◆ Task statement ◆
Quote every line from the top of the listing down to and including the line that contains "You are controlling".
== Provided data
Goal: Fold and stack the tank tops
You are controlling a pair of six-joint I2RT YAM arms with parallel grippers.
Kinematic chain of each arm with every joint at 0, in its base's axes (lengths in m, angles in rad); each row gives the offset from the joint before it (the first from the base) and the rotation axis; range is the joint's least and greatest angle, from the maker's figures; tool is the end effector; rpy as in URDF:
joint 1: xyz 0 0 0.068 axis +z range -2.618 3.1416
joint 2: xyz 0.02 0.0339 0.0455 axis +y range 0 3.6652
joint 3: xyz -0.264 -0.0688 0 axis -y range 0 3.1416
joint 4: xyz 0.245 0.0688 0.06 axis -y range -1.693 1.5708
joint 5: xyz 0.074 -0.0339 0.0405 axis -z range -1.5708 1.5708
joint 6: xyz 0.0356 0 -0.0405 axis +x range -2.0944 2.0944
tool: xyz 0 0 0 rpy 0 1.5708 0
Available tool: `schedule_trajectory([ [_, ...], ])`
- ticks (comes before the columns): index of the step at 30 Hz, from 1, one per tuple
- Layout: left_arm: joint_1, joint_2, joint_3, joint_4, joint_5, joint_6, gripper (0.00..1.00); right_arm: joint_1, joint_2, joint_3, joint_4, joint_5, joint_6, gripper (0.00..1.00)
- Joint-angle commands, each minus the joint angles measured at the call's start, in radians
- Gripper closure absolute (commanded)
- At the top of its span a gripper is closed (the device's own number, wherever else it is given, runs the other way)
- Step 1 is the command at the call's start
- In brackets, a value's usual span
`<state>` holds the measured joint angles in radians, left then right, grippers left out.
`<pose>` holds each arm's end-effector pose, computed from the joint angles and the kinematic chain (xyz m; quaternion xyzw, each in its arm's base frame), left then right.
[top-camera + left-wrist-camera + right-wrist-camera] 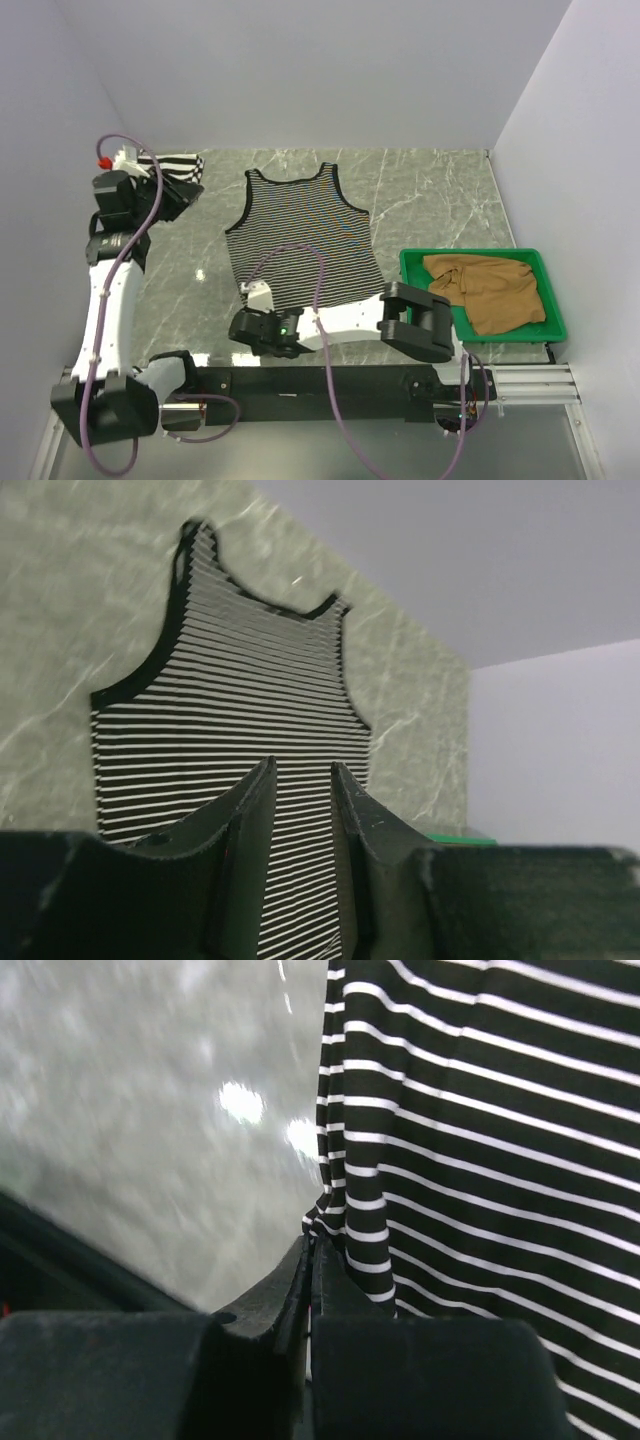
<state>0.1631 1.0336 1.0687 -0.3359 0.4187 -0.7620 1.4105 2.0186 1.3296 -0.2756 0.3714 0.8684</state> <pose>0.2287 0.0230 0.3773 -0.2411 0.7598 -0.3310 0.5050 0.0802 0.4151 0.1539 -0.1980 0.9185 0.1928 0.2827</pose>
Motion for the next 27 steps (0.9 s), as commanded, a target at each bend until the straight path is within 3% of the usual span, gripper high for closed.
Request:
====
◆ Completed task ◆
Goal: Fold and stack the tank tops
You are controlling a pair of six-joint I2RT YAM arms with parallel grippers.

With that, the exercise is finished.